Exercise: Look below for the line that contains "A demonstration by", then copy it and each following line exactly, through and including the line that contains "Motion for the".

========================

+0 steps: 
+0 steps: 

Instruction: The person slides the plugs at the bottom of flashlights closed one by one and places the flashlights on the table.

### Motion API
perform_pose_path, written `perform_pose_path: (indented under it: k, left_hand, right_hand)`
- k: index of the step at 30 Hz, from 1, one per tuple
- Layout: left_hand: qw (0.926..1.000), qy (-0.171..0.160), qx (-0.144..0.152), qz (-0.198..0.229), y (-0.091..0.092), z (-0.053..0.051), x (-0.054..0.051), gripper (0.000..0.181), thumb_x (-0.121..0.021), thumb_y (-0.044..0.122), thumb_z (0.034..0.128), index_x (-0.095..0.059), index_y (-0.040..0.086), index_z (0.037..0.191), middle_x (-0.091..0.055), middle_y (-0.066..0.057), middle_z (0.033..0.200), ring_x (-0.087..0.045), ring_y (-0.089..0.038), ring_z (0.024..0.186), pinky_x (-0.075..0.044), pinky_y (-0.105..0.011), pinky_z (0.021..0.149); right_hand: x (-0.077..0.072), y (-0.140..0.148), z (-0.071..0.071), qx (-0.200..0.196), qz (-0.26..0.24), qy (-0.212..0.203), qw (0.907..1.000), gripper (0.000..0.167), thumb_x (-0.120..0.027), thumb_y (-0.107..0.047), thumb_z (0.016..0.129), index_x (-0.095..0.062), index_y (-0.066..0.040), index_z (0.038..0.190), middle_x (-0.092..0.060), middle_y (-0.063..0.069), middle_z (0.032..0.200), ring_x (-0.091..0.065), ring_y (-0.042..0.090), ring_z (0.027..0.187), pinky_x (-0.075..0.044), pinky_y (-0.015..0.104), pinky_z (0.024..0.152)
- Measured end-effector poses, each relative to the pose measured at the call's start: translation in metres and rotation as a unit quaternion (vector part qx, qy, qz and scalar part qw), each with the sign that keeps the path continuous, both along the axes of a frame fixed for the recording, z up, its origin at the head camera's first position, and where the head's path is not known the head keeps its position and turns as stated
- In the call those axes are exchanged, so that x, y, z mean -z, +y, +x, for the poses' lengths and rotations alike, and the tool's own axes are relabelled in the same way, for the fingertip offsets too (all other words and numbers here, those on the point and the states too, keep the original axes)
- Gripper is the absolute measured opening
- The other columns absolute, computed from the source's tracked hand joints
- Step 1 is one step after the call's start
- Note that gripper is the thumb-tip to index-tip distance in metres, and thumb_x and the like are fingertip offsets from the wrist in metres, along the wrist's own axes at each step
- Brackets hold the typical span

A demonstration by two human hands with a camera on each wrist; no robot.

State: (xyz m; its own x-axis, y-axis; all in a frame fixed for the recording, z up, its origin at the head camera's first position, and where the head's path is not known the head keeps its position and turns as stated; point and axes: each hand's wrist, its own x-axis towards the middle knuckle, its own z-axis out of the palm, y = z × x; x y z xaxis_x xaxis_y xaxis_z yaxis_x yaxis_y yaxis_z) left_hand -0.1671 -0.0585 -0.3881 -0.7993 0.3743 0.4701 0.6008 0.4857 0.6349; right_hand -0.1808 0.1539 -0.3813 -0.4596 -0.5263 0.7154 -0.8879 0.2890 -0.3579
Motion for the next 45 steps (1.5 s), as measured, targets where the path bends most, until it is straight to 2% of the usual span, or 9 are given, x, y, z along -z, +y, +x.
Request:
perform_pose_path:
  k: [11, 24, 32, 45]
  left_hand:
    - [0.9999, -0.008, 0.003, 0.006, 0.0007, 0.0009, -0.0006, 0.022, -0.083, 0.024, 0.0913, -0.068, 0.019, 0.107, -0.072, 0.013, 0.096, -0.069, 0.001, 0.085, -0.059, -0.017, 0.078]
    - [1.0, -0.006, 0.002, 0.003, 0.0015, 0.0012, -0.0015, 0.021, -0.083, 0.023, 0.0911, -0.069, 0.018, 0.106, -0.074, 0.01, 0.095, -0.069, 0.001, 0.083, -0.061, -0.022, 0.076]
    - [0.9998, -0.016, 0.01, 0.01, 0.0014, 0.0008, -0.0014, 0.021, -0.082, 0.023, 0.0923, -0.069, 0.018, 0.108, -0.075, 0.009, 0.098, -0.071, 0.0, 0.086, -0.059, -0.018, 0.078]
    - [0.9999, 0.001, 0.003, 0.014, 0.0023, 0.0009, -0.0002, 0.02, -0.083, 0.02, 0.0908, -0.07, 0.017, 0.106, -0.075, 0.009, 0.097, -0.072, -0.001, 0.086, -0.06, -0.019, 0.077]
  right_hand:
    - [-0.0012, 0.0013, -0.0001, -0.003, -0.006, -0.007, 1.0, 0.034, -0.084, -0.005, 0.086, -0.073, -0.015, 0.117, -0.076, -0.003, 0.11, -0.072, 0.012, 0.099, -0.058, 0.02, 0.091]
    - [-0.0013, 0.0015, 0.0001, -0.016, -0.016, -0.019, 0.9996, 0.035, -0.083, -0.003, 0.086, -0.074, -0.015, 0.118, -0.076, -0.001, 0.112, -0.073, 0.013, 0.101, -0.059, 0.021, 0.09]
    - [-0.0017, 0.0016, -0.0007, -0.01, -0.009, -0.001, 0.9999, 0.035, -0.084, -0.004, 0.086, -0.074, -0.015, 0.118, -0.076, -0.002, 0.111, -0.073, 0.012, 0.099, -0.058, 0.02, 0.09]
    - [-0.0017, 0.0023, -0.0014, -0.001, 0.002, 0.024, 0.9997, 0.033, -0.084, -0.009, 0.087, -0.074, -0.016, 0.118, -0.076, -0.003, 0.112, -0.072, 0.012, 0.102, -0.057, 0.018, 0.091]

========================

Solution to this problem:
A demonstration by two human hands with a camera on each wrist; no robot.

State: (xyz m; its own x-axis, y-axis; all in a frame fixed for the recording, z up, its origin at the head camera's first position, and where the head's path is not known the head keeps its position and turns as stated; point and axes: each hand's wrist, its own x-axis towards the middle knuckle, its own z-axis out of the palm, y = z × x; x y z xaxis_x xaxis_y xaxis_z yaxis_x yaxis_y yaxis_z) left_hand -0.1671 -0.0585 -0.3881 -0.7993 0.3743 0.4701 0.6008 0.4857 0.6349; right_hand -0.1808 0.1539 -0.3813 -0.4596 -0.5263 0.7154 -0.8879 0.2890 -0.3579
Motion for the next 45 steps (1.5 s), as measured, targets where the path bends most, until it is straight to 2% of the usual span, or 9 are given, x, y, z along -z, +y, +x.

Here the exercise is finished.